Department of Rheumatology, Peking Union Medical College Hospital, Chinese Academy of Medical Sciences & Peking Union Medical College, Key Laboratory of Rheumatology and Clinical Immunology, Ministry of Education, Beijing, China.
Clin Exp Rheumatol. 2019 Nov-Dec;37 Suppl 121(6):116-118. Epub 2019 Oct 10.

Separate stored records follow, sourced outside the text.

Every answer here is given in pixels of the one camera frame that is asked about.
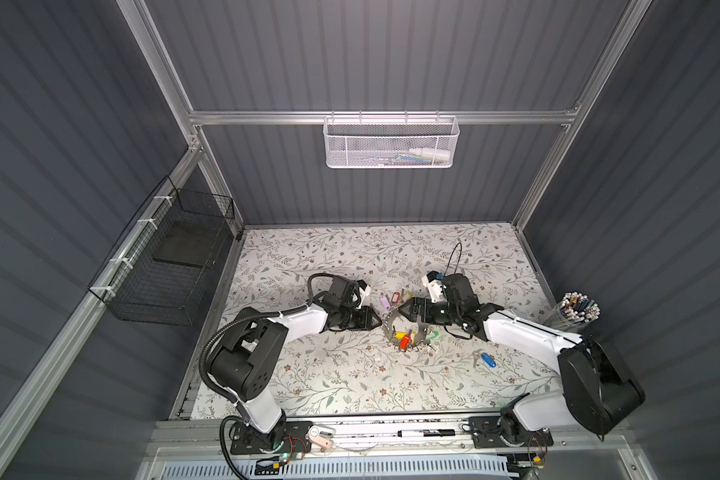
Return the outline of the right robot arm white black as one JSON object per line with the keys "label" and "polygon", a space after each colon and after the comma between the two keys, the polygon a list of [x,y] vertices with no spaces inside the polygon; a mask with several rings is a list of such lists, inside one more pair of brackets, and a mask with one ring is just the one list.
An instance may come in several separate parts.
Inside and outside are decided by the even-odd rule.
{"label": "right robot arm white black", "polygon": [[551,368],[561,387],[512,399],[493,428],[505,444],[520,446],[550,428],[579,425],[603,437],[641,406],[646,395],[621,354],[591,337],[523,319],[482,303],[462,274],[423,277],[426,297],[412,297],[398,312],[416,324],[457,326],[467,340],[513,348]]}

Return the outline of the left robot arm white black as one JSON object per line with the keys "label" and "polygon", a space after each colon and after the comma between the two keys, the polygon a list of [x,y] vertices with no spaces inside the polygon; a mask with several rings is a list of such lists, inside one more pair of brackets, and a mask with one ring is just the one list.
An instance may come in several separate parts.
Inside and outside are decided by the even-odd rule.
{"label": "left robot arm white black", "polygon": [[242,309],[203,346],[198,370],[202,383],[232,402],[246,426],[275,436],[286,414],[269,390],[283,347],[326,332],[371,331],[381,317],[369,303],[363,280],[316,273],[307,279],[306,302],[271,312]]}

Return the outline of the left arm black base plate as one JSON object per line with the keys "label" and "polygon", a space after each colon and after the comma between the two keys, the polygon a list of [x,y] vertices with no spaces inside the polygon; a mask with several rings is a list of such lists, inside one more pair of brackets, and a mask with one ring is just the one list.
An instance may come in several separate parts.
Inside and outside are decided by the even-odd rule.
{"label": "left arm black base plate", "polygon": [[314,426],[309,421],[278,423],[269,433],[261,433],[252,426],[235,424],[227,429],[230,452],[235,455],[308,453],[312,443],[307,435]]}

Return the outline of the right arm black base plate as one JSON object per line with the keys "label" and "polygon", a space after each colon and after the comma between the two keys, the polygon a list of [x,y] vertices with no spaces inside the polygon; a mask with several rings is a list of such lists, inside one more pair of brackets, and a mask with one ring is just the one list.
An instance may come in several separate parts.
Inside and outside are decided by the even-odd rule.
{"label": "right arm black base plate", "polygon": [[462,426],[462,431],[473,440],[476,448],[541,447],[554,444],[548,429],[530,431],[509,415],[472,416]]}

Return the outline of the large keyring with coloured keys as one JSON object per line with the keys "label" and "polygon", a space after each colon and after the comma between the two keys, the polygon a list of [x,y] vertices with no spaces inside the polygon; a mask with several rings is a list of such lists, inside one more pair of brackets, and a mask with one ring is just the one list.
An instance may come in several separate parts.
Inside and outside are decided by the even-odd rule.
{"label": "large keyring with coloured keys", "polygon": [[[391,297],[383,297],[384,311],[381,316],[381,329],[389,343],[401,352],[416,350],[419,347],[434,347],[439,332],[434,328],[419,330],[417,325],[408,321],[397,312],[399,306],[414,296],[410,291],[394,292]],[[431,315],[433,303],[429,299],[428,314]]]}

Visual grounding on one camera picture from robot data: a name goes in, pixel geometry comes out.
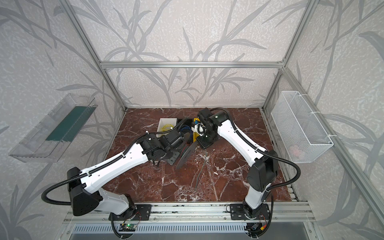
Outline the grey perforated spool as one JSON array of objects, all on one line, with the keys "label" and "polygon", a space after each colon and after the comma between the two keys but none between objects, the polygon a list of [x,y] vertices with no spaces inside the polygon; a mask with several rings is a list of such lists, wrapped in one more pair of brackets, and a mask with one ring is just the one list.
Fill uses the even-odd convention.
[{"label": "grey perforated spool", "polygon": [[185,133],[182,138],[182,145],[180,150],[180,155],[177,159],[176,170],[180,170],[182,166],[187,162],[189,157],[194,153],[195,149],[198,146],[197,142],[190,141],[190,138],[193,137],[191,133]]}]

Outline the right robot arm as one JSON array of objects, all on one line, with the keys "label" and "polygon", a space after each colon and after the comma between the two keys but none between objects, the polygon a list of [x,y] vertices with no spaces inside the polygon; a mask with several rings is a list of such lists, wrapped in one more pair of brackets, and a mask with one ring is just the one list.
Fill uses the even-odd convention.
[{"label": "right robot arm", "polygon": [[255,219],[261,213],[270,187],[278,175],[278,160],[275,159],[278,155],[274,151],[269,152],[245,135],[233,122],[228,111],[213,111],[214,109],[208,108],[199,111],[197,142],[201,148],[206,149],[221,137],[243,156],[250,167],[247,175],[250,187],[243,201],[243,208],[248,219]]}]

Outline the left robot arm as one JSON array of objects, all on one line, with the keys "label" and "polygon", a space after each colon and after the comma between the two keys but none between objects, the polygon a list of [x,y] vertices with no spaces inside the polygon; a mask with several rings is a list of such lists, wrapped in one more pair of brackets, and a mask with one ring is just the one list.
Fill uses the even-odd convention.
[{"label": "left robot arm", "polygon": [[191,133],[181,133],[176,129],[165,135],[146,133],[133,141],[123,152],[104,162],[80,170],[72,168],[67,176],[85,174],[84,178],[68,185],[74,216],[91,212],[109,212],[112,220],[131,219],[138,212],[132,198],[127,194],[114,194],[103,189],[112,179],[128,170],[149,161],[175,161],[187,145]]}]

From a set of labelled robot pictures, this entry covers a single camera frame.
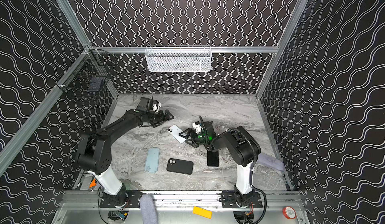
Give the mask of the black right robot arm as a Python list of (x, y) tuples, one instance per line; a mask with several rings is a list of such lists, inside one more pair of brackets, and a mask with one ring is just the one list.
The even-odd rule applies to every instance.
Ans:
[(178, 136), (194, 148), (204, 146), (207, 151), (207, 166), (210, 167), (219, 166), (219, 151), (227, 149), (237, 165), (237, 181), (233, 195), (235, 203), (241, 207), (251, 204), (255, 193), (253, 170), (261, 147), (244, 127), (229, 128), (221, 134), (216, 134), (211, 127), (200, 127), (199, 131), (189, 128)]

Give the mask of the white smartphone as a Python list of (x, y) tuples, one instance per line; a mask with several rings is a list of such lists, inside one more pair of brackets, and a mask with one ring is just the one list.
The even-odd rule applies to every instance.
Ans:
[(185, 138), (180, 136), (180, 134), (182, 133), (182, 130), (178, 126), (173, 125), (167, 131), (179, 143), (184, 143), (186, 141)]

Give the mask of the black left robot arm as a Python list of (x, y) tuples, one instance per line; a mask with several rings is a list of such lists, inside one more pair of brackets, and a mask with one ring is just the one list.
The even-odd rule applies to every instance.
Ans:
[(126, 187), (116, 177), (112, 170), (111, 146), (128, 131), (142, 127), (156, 128), (174, 119), (168, 110), (152, 111), (128, 110), (113, 123), (84, 134), (79, 141), (75, 162), (85, 171), (92, 174), (102, 186), (104, 198), (109, 199), (116, 207), (122, 207), (127, 202)]

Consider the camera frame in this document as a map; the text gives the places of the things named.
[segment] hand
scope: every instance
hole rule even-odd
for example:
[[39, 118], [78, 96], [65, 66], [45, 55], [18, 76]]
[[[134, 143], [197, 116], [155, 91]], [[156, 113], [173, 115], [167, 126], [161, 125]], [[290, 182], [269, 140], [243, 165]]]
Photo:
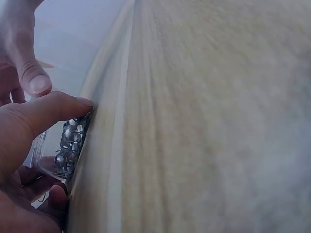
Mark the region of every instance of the hand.
[[[0, 232], [61, 232], [67, 205], [62, 184], [22, 163], [39, 134], [58, 121], [83, 116], [91, 108], [91, 101], [61, 92], [0, 108]], [[50, 188], [48, 200], [33, 208], [31, 202]]]
[[48, 74], [34, 55], [34, 12], [43, 0], [0, 3], [0, 106], [25, 102], [24, 92], [43, 96], [51, 91]]

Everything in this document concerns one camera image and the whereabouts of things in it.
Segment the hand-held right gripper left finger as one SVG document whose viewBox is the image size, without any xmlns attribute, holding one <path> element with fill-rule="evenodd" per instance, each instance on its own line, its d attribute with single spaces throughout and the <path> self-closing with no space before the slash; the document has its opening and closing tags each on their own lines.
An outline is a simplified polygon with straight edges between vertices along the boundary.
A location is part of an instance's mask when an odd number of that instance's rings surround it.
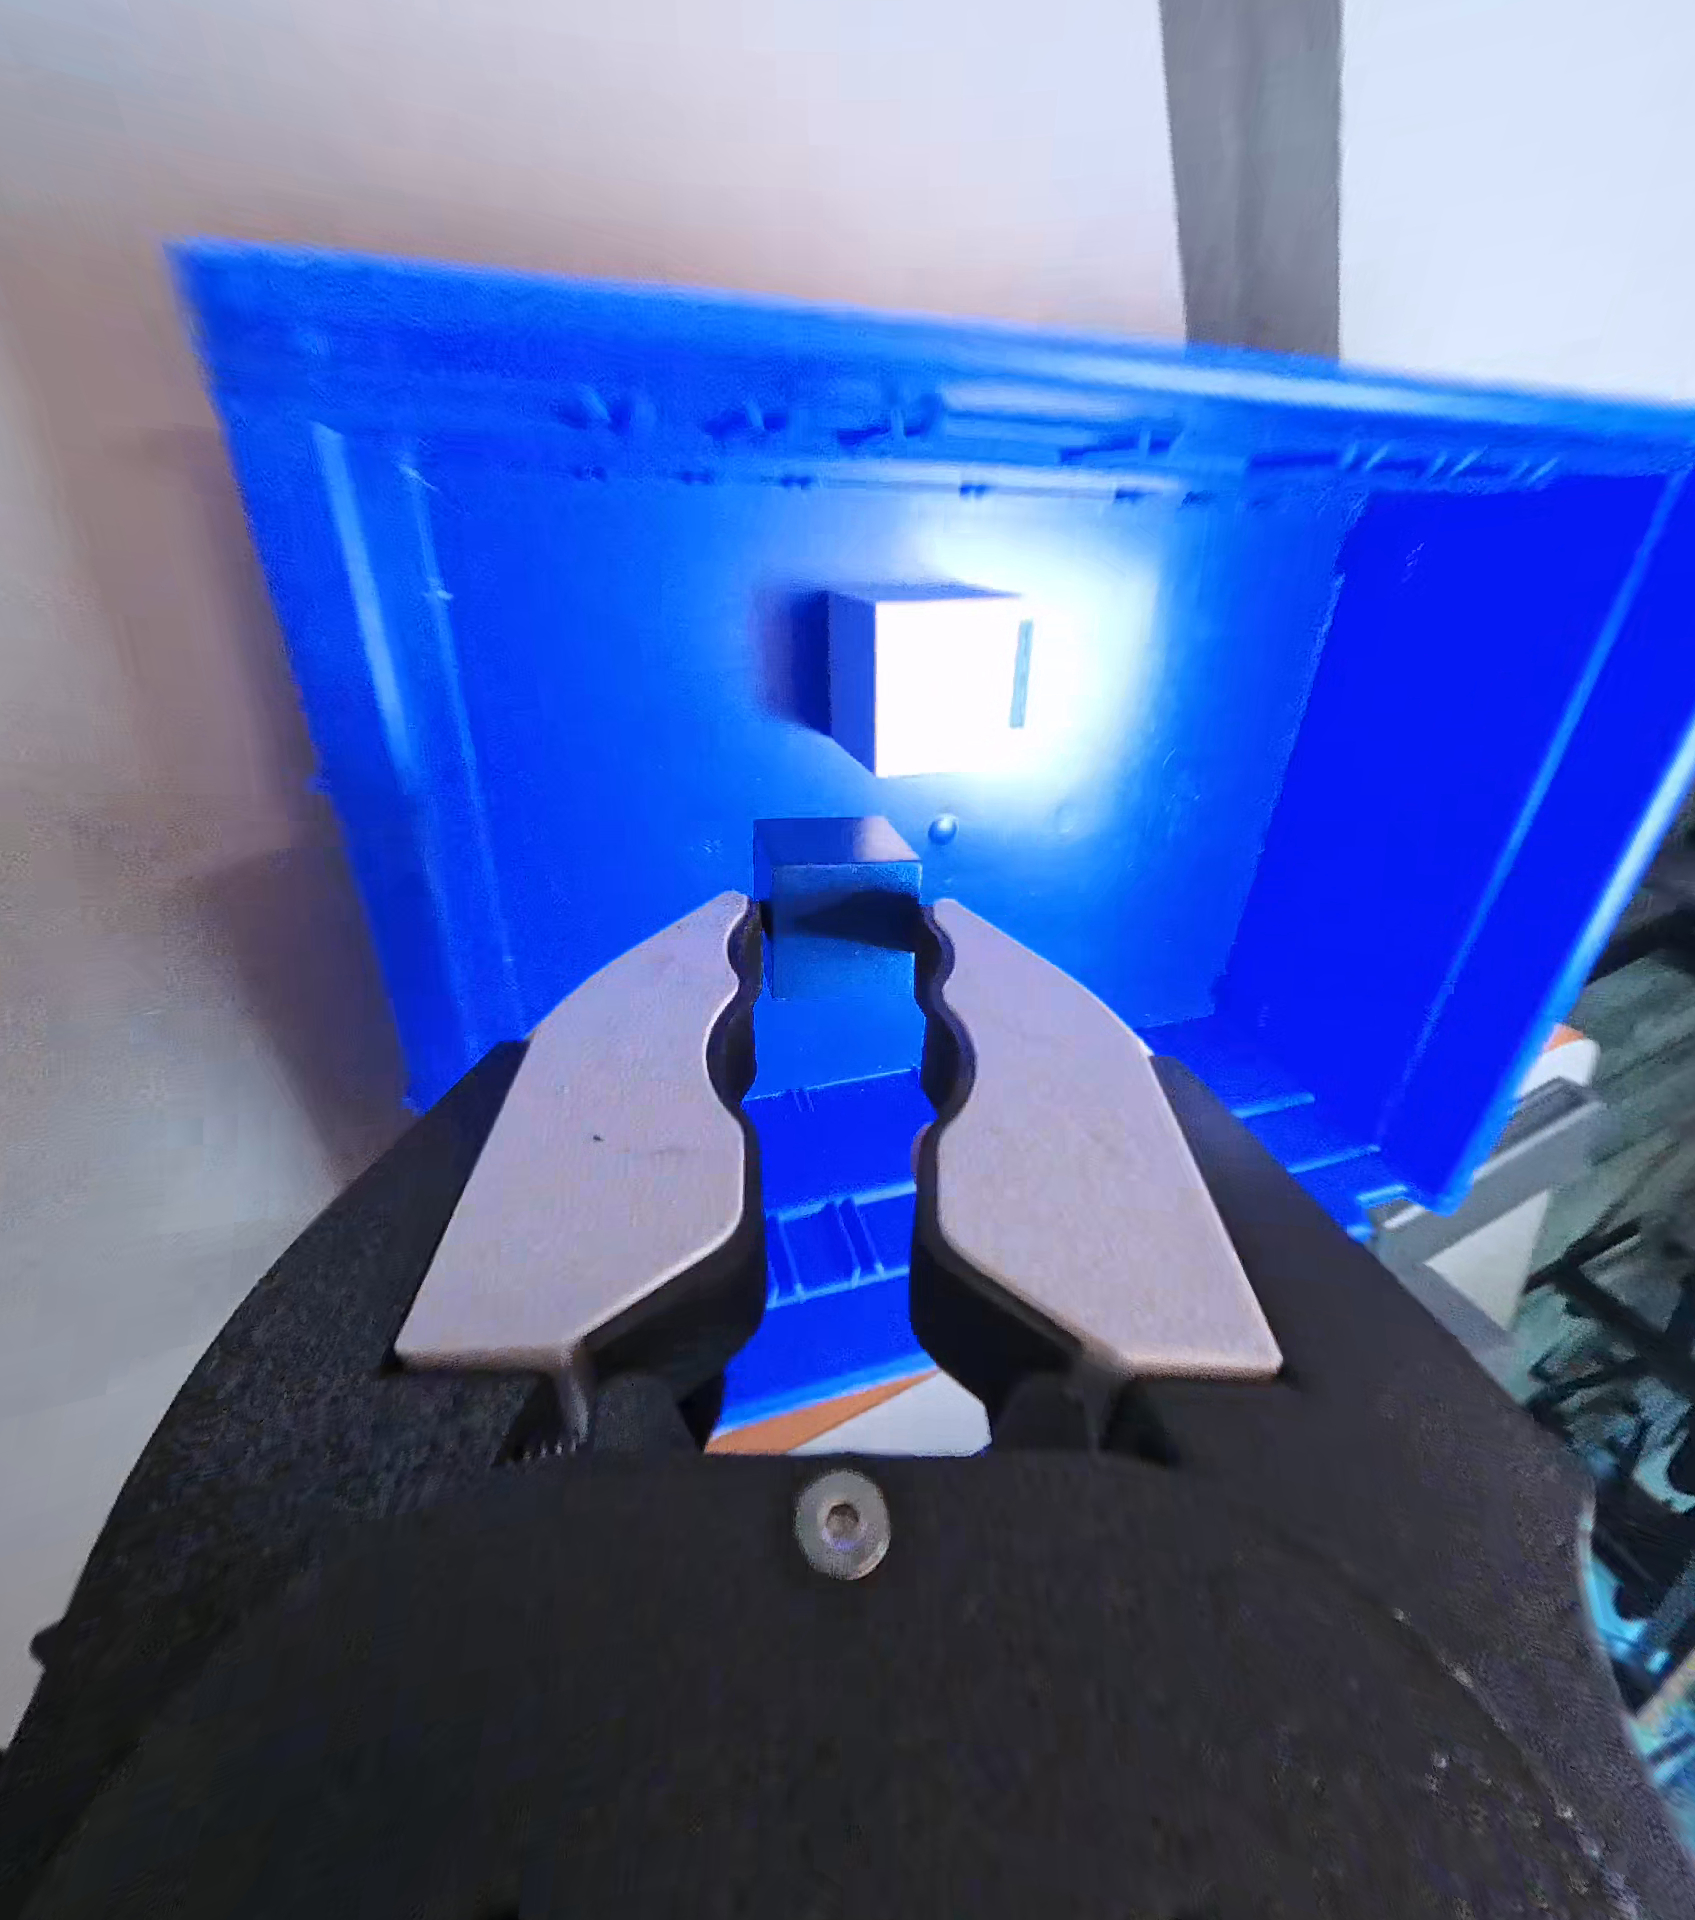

Periodic fever, aphthous stomatitis, pharyngitis and cervical adenitis (PFAPA) syndrome is a multifactorial autoinflammatory disease (AID), which mainly affects children. There have been hardly any cases reported concerning the Chinese population. We aimed to describe the first cohort of adult PFAPA patients in China.
We evaluated all the adult patients suffering from PFAPA syndrome diagnosed in our centre from April 2015 through March 2018. The patients were diagnosed clinically, and whole exome sequencing was performed in each patient to rule out mono-genic AIDs.
During the study period, a total of 9 adult patients (8 men, 1 woman) with PFAPA syndrome were diagnosed. They all had disease onset in adulthood, and the mean age at onset was 25.2±9.5 years. The mean duration of attacks was 4.1±1.0 days, and the mean interval between attacks was 6.2±2.7 weeks. Apart from periodic fever, which was present in all patients, pharyngitis, cervical adenitis and aphthous stomatitis were present in 89%, 67% and 44% patients, respectively. Other common symptoms included fatigue (100%), headache (56%), and myalgia (55%). Inflammatory markers, except ferritin, increased during attacks and returned to normal afterwards. Glucocorticoids given at onset of attacks were effective, while colchicine and tonsillectomy were of no effect.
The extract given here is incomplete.